Nepafenac facilitates re-epithelialization and early pain reduction following PRK

Key Points

In addition, pain relief occurred earlier in patients randomly assigned to receive nepafenac compared with those patients receiving ketorolac or bromfenac ophthalmic solution 0.09% (Xibrom, ISTA Pharmaceuticals), said John E. Sutphin Jr., MD.

"NSAIDs have been used for a long time in patients who underwent PRK, which was one of the early indications approved by the FDA for diclofenac sodium [Voltaren, Novartis Ophthalmics]. After nepafenac, a new NSAID, was approved in 2005, reports of problems associated with that drug and re-epithelialization following PRK began to appear in the literature," Dr. Sutphin said.

Dr. Sutphin and colleagues evaluated the effects of the drugs on corneal healing, primarily based on closure of the epithelial defect, and patients' subjective complaints of pain in each eye. The study was performed at Durrie Vision, Kansas City. A total of 29 patients (58 eyes) were included. The patients underwent either standard or bilateral custom PRK with an excimer laser system (LADARVision 4000, Alcon Laboratories).

The NSAIDs were administered concurrently with the antibiotic drugs that are normally given, Dr. Sutphin explained. Nepafenac was given with moxifloxacin HCl ophthalmic solution 0.5% (Vigamox, Alcon Laboratories); gatifloxacin ophthalmic solution 0.3% (Zymar, Allergan) was given with ketorolac and bromfenac. All drugs were administered three times daily for 1 week to allow for standardization and masking during the study.

A bandage contact lens was used after the PRK procedure in all cases. Patients were taken to another exam room to determine pain level and for placement of the first dose of the NSAID/antibiotic combination, said Dr. Sutphin.

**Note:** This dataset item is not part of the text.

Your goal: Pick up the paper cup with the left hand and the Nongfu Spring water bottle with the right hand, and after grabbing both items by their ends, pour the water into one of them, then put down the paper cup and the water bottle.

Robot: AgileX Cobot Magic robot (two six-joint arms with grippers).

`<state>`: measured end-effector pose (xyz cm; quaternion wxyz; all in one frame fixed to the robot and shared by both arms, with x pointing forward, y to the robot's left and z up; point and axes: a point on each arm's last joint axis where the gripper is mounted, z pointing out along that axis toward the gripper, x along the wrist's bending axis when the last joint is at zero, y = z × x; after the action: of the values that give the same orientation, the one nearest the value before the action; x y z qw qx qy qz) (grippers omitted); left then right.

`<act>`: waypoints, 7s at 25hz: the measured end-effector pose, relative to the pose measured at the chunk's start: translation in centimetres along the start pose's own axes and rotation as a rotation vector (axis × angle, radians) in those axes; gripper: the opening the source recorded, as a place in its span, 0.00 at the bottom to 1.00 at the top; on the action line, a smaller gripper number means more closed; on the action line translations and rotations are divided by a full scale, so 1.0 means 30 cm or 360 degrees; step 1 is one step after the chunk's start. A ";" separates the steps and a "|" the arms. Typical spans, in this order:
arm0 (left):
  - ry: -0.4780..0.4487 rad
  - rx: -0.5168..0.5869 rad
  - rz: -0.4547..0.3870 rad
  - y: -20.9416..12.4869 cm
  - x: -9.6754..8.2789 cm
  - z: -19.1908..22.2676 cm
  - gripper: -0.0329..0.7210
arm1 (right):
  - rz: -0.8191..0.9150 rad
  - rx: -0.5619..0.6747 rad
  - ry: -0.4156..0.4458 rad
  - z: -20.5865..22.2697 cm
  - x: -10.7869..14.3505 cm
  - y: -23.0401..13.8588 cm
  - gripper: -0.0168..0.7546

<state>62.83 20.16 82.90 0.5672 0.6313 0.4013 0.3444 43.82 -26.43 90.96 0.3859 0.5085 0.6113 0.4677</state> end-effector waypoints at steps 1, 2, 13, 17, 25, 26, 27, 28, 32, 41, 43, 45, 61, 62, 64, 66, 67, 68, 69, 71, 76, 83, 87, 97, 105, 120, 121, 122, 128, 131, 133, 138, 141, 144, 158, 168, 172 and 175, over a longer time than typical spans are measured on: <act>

Patients returned for examination each day after PRK. The contact lens was removed, and the ocular surface was stained with a preserved solution of fluorescein.

"The epithelial defect was measured and sized every day. However, the end point was really the day of closure of the defect, rather than attempting to grade the overall rate of closure of the defect," Dr. Sutphin stated.

Patients provided pain feedback on days 1 and 3 postoperatively on an analogue pain scale, and they compared their responses with baseline to measure the changes in pain over time.

Dr. Sutphin said patients typically experienced closing of the epithelial defect in 4 days after PRK. "Closure of the epithelial defect ranged from as early as 3 days to as late as 13 days after PRK," he reported.

Investigators found no difference in the rate of healing of the epithelial defect between nepafenac (mean time to re-epithelialization, 5.50 days [± 1.59 SD; range, 3 to 9 days]) and ketorolac (mean time to re-epithelialization, 5.62 days [± 1.23; range, 4 to 8 days]), but they found delayed healing with bromfenac (mean time to re-epithelialization, 7.25 days [± 2.53; range, 4 to 13 days]).

Nepafenac showed a significant effect on pain relief on day 1 (decrease 1 to 1.13, p = 0.0146). Ketorolac and bromfenac did not significantly reduce pain until day 3 (–0.88 and –0.83, respectively, p < 0.05).